Brief » Search the material for the word "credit" and copy every line in which it occurs.

Data segment »
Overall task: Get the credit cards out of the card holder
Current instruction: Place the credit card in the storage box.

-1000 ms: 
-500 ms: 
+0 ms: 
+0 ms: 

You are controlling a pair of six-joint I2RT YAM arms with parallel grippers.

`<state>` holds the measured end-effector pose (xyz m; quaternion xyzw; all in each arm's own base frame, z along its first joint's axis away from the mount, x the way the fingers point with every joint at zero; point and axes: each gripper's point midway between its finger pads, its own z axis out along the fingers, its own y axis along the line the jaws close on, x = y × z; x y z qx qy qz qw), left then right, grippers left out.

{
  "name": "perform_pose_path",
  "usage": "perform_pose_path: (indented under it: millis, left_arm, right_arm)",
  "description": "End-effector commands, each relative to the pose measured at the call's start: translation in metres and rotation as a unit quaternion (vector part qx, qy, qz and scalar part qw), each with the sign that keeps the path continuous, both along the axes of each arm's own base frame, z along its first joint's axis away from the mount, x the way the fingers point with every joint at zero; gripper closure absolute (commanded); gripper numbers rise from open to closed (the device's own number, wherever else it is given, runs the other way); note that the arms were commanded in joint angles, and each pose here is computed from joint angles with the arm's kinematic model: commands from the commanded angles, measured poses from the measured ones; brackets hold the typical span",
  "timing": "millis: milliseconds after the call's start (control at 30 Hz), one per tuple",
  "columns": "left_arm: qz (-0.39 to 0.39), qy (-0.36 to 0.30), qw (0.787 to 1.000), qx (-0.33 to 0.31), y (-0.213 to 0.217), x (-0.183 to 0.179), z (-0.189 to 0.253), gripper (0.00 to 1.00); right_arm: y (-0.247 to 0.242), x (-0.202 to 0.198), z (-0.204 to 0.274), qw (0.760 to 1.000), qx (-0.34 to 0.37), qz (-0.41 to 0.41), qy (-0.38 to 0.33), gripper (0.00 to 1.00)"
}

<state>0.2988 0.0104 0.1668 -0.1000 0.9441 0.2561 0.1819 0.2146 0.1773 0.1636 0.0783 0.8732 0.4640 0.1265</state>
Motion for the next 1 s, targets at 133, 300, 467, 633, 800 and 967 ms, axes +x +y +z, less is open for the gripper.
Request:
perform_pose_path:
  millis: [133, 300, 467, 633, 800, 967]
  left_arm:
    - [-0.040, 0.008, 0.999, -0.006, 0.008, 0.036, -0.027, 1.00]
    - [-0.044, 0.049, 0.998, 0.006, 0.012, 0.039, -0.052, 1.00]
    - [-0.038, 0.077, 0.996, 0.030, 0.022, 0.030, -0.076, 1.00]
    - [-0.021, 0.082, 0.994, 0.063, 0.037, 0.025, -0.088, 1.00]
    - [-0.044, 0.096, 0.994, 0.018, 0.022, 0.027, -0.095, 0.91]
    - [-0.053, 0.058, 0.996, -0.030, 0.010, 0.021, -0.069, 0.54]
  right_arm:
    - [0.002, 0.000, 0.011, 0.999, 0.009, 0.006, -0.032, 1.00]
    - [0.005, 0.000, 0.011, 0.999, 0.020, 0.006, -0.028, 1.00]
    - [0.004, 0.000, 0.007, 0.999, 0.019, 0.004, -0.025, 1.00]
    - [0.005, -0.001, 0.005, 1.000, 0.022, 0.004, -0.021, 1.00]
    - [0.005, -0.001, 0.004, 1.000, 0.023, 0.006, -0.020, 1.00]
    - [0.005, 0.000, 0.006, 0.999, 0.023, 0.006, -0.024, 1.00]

Response to the exercise »
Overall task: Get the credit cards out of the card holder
Current instruction: Place the credit card in the storage box.

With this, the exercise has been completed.